Every plant person deals with weeds. Usually the weeds are very different from the desirable plants – ask any cactus/agave person what they think about Oxalis, or anyone with acreage in the country about mustard. In the CP hobby there are plenty of mosses which give people more or less trouble, depending on the pot they're invading. There are also carnivorous weeds – plants that are either deliberately included in a collection, or which arrive unexpectedly in a trade, and then begin to travel around into other pots. Weeds make great plants for beginning growers, since by definition weeds hard hard to kill and adaptable to lots of different conditions.

Perhaps the classic CP weed is Drosera capensis (although a couple of terrestrial Utricularia give it a run for its money). D. capensis flowers extensively on long scapes, self-fertilizes, and produces thousands of seeds. Heretofore my D. capensis has produced seed and offsets, but I hadn't caught seedlings popping up unexpectedly. Until a week ago or so.

Drosera capensis surprise seedlings.
Lots of little tiny D. capensis (I think – they could be D. aliciae).
Luckily, this is all in the D. capensis pot. I think the seeds fell out when the stalk got knocked by the lights. I don't plan on feeding these seedlings, so we'll see how quickly they'll grow.

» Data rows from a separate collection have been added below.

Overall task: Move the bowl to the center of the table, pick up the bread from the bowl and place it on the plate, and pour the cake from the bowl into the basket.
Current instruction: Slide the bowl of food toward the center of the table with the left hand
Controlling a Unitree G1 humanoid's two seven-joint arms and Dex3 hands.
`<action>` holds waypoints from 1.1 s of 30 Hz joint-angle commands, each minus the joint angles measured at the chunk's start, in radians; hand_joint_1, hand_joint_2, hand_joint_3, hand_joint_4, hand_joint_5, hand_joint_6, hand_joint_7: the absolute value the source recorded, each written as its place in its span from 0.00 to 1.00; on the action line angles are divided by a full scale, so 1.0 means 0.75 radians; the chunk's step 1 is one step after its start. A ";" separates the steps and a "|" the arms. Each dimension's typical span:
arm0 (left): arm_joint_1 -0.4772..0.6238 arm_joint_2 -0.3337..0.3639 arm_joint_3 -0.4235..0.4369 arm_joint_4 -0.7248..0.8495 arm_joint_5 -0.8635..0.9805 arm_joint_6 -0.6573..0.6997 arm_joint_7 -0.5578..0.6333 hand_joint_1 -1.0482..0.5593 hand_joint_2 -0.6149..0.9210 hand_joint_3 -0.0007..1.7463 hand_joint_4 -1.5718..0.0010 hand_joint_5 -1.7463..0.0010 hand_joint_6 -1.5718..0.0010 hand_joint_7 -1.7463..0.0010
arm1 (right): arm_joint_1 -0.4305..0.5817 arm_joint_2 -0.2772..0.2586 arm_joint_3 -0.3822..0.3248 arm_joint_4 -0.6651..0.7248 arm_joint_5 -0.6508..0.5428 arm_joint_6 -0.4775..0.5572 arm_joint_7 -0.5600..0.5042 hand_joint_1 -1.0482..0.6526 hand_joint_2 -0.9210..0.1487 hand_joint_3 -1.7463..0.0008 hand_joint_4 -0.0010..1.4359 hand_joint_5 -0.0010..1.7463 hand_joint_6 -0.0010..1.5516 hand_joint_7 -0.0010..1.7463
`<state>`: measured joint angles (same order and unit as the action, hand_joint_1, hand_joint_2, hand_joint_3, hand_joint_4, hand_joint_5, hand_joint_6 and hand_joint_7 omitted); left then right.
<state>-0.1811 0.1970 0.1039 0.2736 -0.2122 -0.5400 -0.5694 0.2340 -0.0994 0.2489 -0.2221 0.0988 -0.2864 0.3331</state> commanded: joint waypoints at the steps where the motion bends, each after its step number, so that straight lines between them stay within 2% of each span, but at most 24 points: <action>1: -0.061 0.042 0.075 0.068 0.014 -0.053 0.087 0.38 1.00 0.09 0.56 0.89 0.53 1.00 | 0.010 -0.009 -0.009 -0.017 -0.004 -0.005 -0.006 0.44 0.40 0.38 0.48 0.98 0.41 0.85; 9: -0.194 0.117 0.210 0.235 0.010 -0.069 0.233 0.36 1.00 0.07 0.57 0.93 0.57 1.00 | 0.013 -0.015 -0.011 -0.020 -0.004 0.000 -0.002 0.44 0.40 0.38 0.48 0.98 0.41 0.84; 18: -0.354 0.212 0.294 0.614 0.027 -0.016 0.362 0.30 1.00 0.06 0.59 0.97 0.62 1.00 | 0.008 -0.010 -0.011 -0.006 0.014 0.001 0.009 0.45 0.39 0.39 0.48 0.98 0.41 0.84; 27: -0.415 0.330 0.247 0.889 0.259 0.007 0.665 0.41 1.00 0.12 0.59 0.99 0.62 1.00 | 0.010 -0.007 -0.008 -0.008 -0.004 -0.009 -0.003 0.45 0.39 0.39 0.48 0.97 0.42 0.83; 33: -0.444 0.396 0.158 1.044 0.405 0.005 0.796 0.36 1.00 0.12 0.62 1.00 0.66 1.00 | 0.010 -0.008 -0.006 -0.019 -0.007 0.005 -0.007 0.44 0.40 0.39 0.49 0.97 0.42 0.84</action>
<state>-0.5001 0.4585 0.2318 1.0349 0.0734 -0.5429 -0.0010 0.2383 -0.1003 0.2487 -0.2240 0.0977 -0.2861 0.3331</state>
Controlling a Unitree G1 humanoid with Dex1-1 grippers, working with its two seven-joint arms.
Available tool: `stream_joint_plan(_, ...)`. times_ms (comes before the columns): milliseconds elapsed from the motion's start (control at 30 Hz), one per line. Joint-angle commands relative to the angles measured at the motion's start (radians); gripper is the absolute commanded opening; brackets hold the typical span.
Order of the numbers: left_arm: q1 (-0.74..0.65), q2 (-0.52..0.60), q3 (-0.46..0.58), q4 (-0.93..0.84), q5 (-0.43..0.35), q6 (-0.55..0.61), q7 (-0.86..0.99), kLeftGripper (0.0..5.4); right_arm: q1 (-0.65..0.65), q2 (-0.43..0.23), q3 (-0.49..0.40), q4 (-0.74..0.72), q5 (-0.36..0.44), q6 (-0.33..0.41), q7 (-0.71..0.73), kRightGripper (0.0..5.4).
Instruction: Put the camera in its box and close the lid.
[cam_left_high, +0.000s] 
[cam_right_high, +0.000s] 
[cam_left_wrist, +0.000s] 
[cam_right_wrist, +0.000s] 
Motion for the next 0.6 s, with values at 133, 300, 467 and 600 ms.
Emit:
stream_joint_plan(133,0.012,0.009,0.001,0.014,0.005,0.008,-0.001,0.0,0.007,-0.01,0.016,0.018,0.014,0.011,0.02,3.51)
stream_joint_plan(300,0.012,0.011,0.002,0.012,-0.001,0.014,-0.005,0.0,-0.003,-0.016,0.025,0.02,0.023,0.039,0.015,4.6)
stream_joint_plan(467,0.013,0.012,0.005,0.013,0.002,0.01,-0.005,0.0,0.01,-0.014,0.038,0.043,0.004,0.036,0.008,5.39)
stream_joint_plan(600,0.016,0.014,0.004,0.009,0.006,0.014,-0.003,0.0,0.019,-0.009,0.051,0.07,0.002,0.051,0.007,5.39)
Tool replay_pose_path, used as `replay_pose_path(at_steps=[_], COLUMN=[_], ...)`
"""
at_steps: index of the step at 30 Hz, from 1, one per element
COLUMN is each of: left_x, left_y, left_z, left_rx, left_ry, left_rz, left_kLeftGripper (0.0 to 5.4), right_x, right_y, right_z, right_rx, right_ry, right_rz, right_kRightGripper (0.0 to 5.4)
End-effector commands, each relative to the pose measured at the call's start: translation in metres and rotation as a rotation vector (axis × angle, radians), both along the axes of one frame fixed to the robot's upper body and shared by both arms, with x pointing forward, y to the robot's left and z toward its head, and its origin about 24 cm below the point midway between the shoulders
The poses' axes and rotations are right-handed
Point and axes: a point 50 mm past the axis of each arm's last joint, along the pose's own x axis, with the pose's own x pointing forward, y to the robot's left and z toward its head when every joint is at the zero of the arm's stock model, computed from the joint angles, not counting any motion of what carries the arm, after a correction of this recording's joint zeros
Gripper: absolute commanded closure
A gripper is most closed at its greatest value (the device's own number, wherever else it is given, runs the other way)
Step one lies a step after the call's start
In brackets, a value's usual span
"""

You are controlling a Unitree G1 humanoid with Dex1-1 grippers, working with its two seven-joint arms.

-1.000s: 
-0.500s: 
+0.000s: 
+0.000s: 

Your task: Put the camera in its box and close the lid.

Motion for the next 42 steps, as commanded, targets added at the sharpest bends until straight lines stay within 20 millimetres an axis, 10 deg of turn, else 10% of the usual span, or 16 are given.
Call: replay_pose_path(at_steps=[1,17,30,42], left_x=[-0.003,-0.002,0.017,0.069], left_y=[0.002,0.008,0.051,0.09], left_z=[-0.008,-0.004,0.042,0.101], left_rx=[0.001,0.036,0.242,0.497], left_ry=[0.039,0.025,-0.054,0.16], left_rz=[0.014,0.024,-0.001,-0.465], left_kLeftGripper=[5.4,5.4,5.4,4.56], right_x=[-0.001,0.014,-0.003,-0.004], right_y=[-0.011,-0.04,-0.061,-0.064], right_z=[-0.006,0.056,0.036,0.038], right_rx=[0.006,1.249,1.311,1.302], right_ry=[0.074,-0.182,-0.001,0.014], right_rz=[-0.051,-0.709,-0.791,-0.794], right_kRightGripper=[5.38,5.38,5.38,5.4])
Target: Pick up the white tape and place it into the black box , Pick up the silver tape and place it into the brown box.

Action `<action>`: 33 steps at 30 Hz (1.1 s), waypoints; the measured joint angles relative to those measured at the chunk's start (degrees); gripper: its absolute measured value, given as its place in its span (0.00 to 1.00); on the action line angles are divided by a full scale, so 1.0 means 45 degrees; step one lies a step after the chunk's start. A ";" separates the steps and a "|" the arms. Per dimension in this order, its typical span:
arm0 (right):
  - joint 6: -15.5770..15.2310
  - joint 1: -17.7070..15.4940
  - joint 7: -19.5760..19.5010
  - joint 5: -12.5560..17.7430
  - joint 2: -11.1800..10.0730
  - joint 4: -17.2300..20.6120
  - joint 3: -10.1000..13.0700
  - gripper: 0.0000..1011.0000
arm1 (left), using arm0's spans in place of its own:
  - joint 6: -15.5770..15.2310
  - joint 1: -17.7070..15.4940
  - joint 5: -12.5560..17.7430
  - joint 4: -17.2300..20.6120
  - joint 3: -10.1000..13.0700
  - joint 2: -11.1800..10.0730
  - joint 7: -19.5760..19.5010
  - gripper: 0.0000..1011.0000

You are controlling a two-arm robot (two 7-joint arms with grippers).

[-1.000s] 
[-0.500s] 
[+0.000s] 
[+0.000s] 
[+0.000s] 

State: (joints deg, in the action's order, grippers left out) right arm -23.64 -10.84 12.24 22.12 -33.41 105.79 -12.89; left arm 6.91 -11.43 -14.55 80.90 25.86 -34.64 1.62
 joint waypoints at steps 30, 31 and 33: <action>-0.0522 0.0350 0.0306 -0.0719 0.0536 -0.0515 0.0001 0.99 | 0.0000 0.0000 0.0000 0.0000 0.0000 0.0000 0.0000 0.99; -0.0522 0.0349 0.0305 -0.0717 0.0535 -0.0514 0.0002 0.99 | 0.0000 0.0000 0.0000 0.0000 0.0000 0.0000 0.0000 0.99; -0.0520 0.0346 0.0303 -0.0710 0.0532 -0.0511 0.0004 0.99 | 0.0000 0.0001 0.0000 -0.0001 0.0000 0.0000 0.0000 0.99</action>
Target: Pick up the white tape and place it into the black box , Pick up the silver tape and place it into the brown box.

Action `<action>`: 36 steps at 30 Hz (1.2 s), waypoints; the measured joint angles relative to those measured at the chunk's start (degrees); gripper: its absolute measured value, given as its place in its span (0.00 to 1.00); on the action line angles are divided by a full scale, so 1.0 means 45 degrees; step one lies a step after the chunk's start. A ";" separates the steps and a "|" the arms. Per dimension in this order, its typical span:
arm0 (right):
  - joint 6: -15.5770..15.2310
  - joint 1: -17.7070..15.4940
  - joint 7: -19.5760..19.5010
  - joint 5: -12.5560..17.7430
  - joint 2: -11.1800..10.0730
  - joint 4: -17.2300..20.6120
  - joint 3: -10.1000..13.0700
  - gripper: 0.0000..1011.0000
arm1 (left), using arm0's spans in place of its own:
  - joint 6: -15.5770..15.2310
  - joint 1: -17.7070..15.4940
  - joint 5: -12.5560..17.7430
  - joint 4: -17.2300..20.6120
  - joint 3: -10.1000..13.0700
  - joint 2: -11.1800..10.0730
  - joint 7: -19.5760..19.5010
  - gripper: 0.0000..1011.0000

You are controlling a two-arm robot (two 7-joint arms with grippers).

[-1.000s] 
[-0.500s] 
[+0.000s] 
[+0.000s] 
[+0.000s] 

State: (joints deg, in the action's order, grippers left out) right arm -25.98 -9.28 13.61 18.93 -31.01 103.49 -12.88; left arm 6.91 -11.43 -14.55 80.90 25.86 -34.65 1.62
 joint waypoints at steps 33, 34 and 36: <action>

Terrestrial Utricularia make for great weeds, which is why I confine them to their own trays for the most part. While U. bisquamata and U. subulata are probably the most famous Utric weeds (check any Sarracenia pot at a nursery and there's a good chance you'll find some), U. livida is the most vigorous terrestrial Utric I currently grow. In the 2 or 3 months I've been growing it (check out this post from March) it has filled its pot and started blooming like crazy.

Utricularia livida filling the pot.
Look at this beautiful profusion of Utricularia. Such a neat-looking pot.
Utricularia livida flowers.
There are even more stalks coming up. Keeps on blooming!
If I put together a mixed bog you better bet I'll throw a couple U. livida chunks in there, but most of the plants in my collection are in single-species pots, so I like to keep things separate for the time being.

I recently acquired a weedy Ping – Pinguicula lusitanica is a small, self-fertile, freely blooming Pinguicula that apparently likes to travel around a greenhouse. I just got a flower stalk on my biggest plant!

Pinguicula lusitanica with flower stalk.
I now have two Pings, on totally different size scales.
That's always how it starts. These are supposed to be short-lived annuals, going from seed to bloom in a matter of months. Sounds fun!

Drosera brevifolia is a not-dissimilar sundew weed – it's tiny, bloomy, potentially annual (although I've gotten the impression they can last a few seasons with consistently favorable conditions), and cute.

Drosera brevifolia blooming.
The frontmost 'dew already has a 3rd stalk coming up. Good job, little plant.
I'm gonna try harvesting some of this seed soon, so I can re-sow and get a big colony going. Sundews look great in colonies.

Are there any weeds in your collection that you're particularly fond of? Do any give you problems?


  1. No weed is mightier than subulata!You dont see that capensis spreading to other continents!Very interesting post.